Is EVERYBODY in this movie just playing themselves?

NICK SWARDSON

Hey, it works for Seth Rogen, doesn't it?

EXT. SCRAP YARD

JESSE and AZIZ meet up with DANNY and NICK who are holding DILSHAD hostage. They give JESSE the code to remove the BOMB VEST and he takes it off, AWKWARDLY.

Oh, and NICK is wearing a FLAMETHROWER.

NICK SWARDSON

I am? Where the fuck did I get a flamethrower from?

JESSE EISENBERG

Asking questions is the last thing this movie wants you to do.

AZIZ ANSARI

Or laugh.

JESSE EISENBERG

Yes, that too.

MICHAEL PENA

(appearing out of nowhere with a gun)

GIVE ME MY MONEY!

(gets flamethrowered by NICK)

Fucking Jesus! What the hell did I do that was so terrible I deserve to be burned to death?

HISPANIC AUDIENCE

Playing yet another horrible stereotype that makes us look like uneducated buffoons?

MICHAEL PENA

Oh. Yeah. I guess that makes sense.

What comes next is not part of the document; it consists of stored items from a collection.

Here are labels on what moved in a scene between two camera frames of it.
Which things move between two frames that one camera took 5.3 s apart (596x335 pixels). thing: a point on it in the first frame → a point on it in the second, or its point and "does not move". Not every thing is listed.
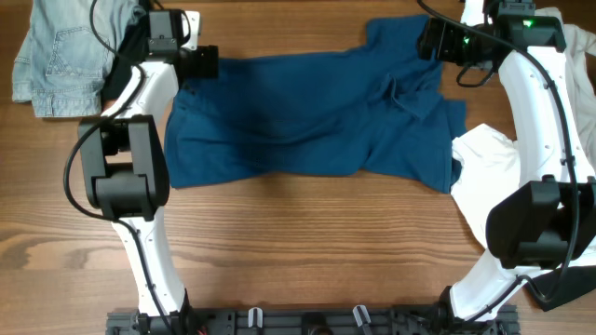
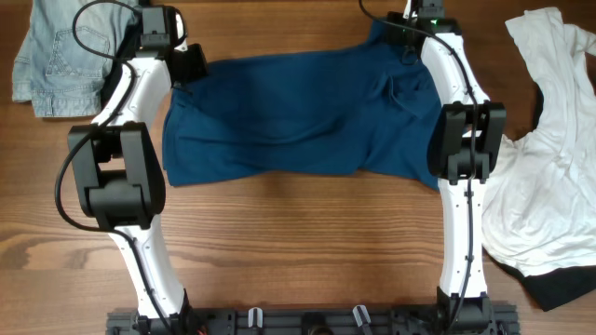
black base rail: [305, 320] does not move
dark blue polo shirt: [382, 112] does not move
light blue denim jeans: [60, 64] does not move
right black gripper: [449, 47] → [397, 25]
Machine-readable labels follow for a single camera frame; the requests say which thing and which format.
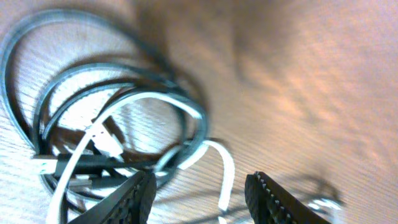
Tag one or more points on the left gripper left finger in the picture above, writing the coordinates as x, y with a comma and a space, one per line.
130, 203

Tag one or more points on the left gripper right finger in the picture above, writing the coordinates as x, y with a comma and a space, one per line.
268, 202

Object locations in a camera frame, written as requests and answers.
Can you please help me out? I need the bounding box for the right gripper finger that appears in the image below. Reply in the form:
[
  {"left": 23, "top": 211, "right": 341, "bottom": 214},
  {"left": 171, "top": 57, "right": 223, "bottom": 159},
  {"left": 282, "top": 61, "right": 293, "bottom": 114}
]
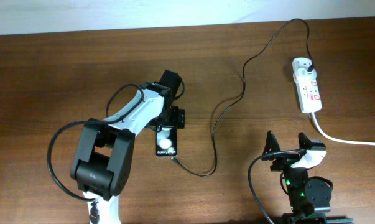
[
  {"left": 262, "top": 130, "right": 281, "bottom": 155},
  {"left": 298, "top": 132, "right": 312, "bottom": 150}
]

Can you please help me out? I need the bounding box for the black smartphone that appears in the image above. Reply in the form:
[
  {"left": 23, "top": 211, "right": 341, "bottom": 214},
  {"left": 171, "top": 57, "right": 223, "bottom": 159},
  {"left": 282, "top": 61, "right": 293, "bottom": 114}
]
[{"left": 155, "top": 128, "right": 178, "bottom": 157}]

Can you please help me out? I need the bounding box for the black charger cable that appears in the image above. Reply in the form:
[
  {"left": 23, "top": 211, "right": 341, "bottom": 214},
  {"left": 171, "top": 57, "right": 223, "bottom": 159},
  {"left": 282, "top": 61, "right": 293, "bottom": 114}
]
[{"left": 170, "top": 18, "right": 315, "bottom": 177}]

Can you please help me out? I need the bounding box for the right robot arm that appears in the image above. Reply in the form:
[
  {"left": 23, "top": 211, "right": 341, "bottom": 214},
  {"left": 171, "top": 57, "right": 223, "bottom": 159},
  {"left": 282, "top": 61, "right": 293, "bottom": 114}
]
[{"left": 262, "top": 131, "right": 353, "bottom": 223}]

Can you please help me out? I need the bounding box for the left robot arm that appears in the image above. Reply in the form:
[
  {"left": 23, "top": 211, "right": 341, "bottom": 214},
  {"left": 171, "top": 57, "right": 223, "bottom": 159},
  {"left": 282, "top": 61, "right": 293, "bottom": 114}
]
[{"left": 70, "top": 70, "right": 185, "bottom": 223}]

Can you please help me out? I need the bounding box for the white USB charger plug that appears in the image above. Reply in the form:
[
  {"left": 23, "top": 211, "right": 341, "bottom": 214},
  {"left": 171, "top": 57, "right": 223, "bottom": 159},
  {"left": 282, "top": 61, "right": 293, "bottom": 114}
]
[{"left": 292, "top": 57, "right": 317, "bottom": 83}]

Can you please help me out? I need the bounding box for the white power strip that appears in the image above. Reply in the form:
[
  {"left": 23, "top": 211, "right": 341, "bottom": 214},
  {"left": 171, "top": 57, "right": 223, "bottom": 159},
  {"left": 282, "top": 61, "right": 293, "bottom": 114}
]
[{"left": 295, "top": 79, "right": 322, "bottom": 114}]

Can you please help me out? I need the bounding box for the white power strip cord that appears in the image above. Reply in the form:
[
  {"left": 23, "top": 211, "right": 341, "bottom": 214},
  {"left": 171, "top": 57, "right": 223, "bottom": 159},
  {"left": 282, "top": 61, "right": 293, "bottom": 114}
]
[{"left": 309, "top": 112, "right": 375, "bottom": 147}]

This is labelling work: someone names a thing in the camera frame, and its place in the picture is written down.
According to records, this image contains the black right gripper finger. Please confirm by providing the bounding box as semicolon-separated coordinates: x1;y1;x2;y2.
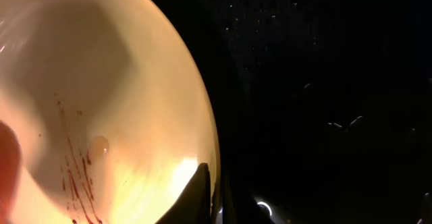
157;163;211;224

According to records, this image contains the yellow plate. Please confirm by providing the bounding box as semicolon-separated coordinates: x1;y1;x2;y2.
1;0;220;223

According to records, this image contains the black round tray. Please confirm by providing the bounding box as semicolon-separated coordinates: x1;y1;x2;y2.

Bring on THE FLAMES!

(burns to death)

JESSE, AZIZ and DILSHAD escape in a CAR with the MONEY and DANNY chases them in his VAN! But this CLIMAX is over MUCH TOO QUICKLY.

DANNY MCBRIDE

That's what SHE said!

(explodes!)

DILSHAD VADSARIA

What the hell just happened?

JESSE EISENBERG

I reactivated the bomb vest and put it in Danny's van so it could blow him up. Pretty smart, huh?

AZIZ ANSARI

So along with being a bank robber you just committed premeditated murder as well?

JESSE EISENBERG

(with an epic level of quirkiness not yet measurable by any modern human scale)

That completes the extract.